Paper No. 1
Presentation Time: 8:00 AM-12:00 PM
SUB-ARCTIC CLIMATE VARIABILITY INDICATED BY PATTERNS OF CHANNEL CHANGE IN THE UPPER YUKON BASIN, YUKON TERRITORY, CANADA
Climate changes have been correlated with increased river discharge in the arctic (Peterson et al., 2002), however gage records in Western North America are not long enough to present a clear picture of arctic and sub-arctic discharge changes. River and bar geomorphology, and vegetation patterns have the potential to enhance our understanding of stream response to climate variability on a longer time scale. This study uses vegetation age and bar mapping coupled with gage record data and remote sensing to investigate channel change patterns and their links to climate change in three tributaries of the Yukon River (Pelly, Ross, and Wheaton Rivers) in the upper Yukon basin. Vegetation communities were mapped on selected bars in the field and selected trees were cored or cross-sectioned to determine community age and thus minimum bar age. These data were used to ground truth regional near-stream vegetation mapping on ASTER and LANDSAT imagery.

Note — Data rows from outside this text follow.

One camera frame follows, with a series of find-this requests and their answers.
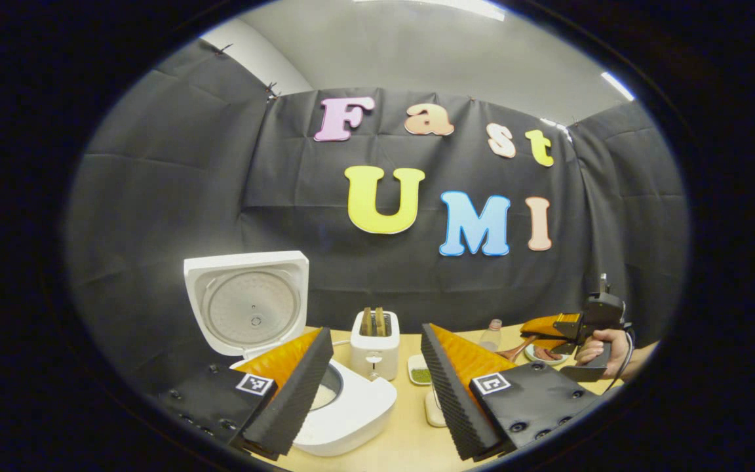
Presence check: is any white toaster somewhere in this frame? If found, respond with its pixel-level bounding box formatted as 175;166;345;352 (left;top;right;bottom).
350;309;401;382

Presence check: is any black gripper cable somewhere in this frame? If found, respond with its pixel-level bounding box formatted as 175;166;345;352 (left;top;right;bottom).
604;324;638;394

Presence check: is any ceiling light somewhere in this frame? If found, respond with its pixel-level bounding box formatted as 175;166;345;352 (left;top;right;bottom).
351;0;506;20
600;71;634;100

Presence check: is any clear rice container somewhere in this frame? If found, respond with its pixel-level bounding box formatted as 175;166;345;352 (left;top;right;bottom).
425;390;447;428

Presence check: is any pale green plate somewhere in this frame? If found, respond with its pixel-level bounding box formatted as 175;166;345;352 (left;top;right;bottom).
524;342;571;365

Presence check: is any brown wooden spoon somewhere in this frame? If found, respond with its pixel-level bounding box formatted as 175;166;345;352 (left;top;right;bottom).
497;336;539;363

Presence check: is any small clear bottle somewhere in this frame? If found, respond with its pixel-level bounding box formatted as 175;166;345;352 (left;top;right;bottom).
479;319;503;353

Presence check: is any black backdrop cloth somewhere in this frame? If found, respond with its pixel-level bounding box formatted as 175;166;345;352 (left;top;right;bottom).
66;38;689;381

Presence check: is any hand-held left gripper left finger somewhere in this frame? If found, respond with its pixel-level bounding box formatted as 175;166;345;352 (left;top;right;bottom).
158;328;334;461

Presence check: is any white rice cooker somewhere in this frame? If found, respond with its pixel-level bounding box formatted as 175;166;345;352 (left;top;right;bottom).
184;251;398;458

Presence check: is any white divided grain dish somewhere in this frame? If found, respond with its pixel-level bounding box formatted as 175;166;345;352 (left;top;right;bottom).
408;354;432;385

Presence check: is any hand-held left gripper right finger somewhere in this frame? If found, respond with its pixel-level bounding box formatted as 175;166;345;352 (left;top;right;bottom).
420;323;604;462

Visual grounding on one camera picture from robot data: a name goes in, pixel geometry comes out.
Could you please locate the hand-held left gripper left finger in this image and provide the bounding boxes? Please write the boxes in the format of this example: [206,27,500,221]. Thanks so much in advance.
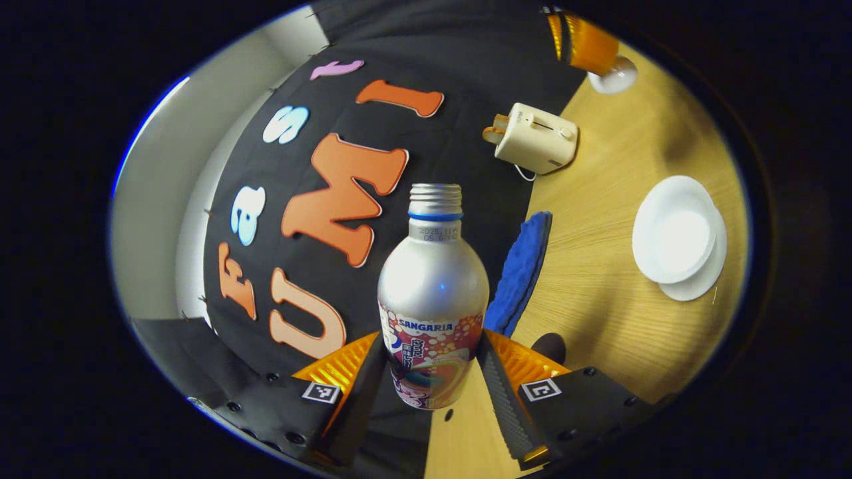
[190,331,388,466]

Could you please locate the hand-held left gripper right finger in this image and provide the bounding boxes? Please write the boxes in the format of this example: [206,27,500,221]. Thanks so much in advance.
[476,329,673,472]

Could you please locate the dark round coaster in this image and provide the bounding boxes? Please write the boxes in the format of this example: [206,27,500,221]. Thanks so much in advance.
[531,333,567,365]

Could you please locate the silver water bottle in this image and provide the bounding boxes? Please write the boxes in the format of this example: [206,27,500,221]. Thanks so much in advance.
[377,184,490,410]

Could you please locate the white teacup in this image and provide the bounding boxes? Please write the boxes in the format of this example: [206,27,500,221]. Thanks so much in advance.
[632,176,720,285]

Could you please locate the black backdrop cloth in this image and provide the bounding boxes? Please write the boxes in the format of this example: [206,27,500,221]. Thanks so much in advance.
[133,0,590,466]

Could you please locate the white toaster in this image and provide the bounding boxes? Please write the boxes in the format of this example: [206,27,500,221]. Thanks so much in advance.
[495,103,579,176]

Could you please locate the blue towel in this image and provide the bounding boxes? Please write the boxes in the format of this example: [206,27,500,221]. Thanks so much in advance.
[484,212,553,339]

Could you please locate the white saucer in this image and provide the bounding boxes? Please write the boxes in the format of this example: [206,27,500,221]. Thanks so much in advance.
[656,206,728,302]

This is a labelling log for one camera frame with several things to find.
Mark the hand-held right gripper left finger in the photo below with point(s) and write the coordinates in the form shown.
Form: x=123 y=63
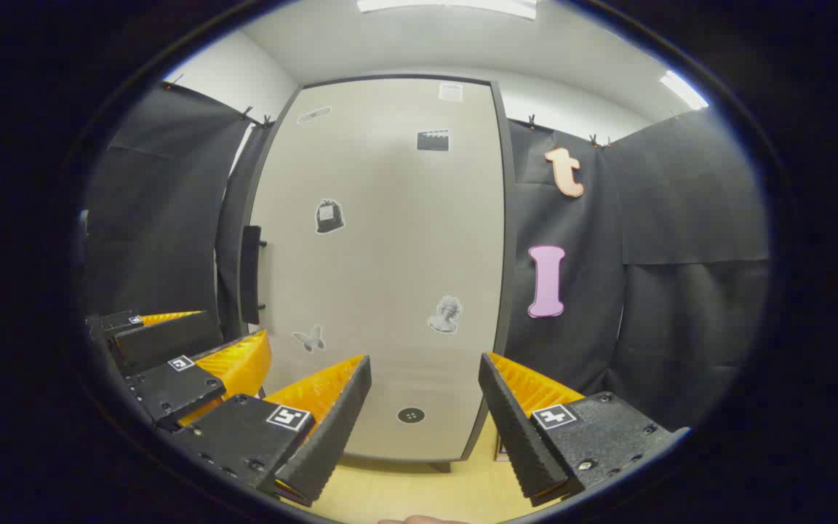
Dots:
x=317 y=451

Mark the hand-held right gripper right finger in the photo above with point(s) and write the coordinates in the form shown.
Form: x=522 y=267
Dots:
x=524 y=444

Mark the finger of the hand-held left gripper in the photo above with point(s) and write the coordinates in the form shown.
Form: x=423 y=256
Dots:
x=164 y=338
x=172 y=389

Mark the dark grey cabinet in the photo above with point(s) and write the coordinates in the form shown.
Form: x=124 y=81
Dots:
x=508 y=218

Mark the black backdrop cloth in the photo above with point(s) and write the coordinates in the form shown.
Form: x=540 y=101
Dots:
x=681 y=218

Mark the long ceiling light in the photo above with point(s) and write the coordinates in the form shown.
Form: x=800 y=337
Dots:
x=683 y=89
x=448 y=6

The Pelly (49000 km2) and Ross (7250 km2) Rivers in the eastern Yukon are snow-melt dominated whereas the Wheaton River (875 km2) in the western Yukon has a small glacial contribution. Preliminary results indicate that although avulsion and meander migration are common processes of channel change, the amount and rates of change are highly variable among the three sub-basins. Vegetation community patterns and ages indicate that Pelly River bars experience migration and avulsion which reworks substantial portions of bars in as little as 30 years, whereas bars on the Ross River have extensive areas over 100 years of age. The Wheaton River has experienced substantial avulsion during snow melt floods in the last decade (1999), however like the Ross River, some bar areas adjacent to the main channel are approximately 100 years of age. Potential explanations for the differences in channel change rates are interactions among climate, bedrock geology, glacial history, and slope that strongly influence discharge and bedload, thereby determining the effectiveness of flood events.